Disaster Recovery on AWS > Labs > Beginner Level > Amazon Route 53 - Failover Policy in Private Hosted Zone

Amazon Route 53 - Failover Policy in Private Hosted Zone

Objective

This exercise will show you the steps for you to quickly configure DNS-based failover functionality for existing endpoints in different regions.

Warning: For this lab you should use regions US-EAST-1 and US-WEST-1. If you are running an AWS event, please confirm this information with your instructor.

Required knowledge:

Basic Use of the AWS CLI
Load Balancers Getting Started

By the end of this exercise, you will be able to:

Configure a health check on Amo
Configure a failover policy on Amazon Route 53 to enable DNS entry to switch for resources in different regions.
Architect a failover mechanism for private resources in your VPC.

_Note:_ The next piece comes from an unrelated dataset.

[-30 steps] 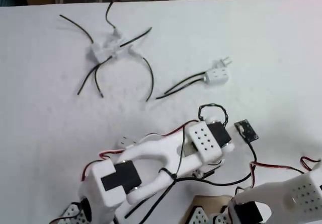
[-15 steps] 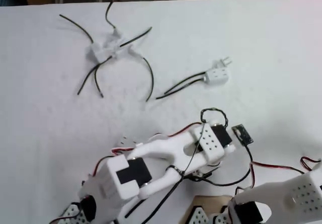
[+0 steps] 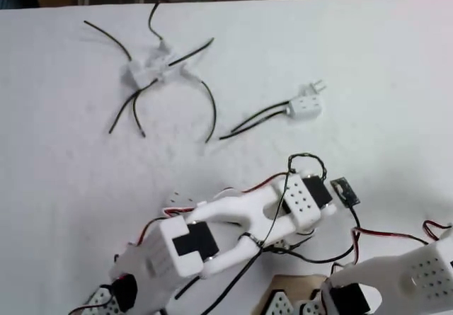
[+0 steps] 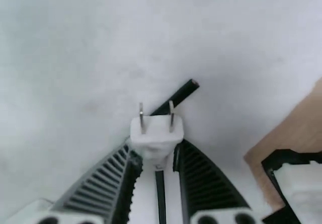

Estimated Duration: 40 minutes

Approximate Cost: 3 USD

Solution Overview

Route 53 - Architecture

Execution

AWS CloudShell

Go to AWS CloudShell

Go to AWS CloudShell, in the top bar of the AWS Console, click the button on the right side of the search bar in N. Virginia.

Create resources across multiple regions

Create a EC2 Key Pair for access the EC2 instance in each region.

For lab purposes you will be instructed to access the EC2 instances through SSH. That should keep it simple. Consider using Session Manager within AWS Systems Manager whenever possible as a security best practice.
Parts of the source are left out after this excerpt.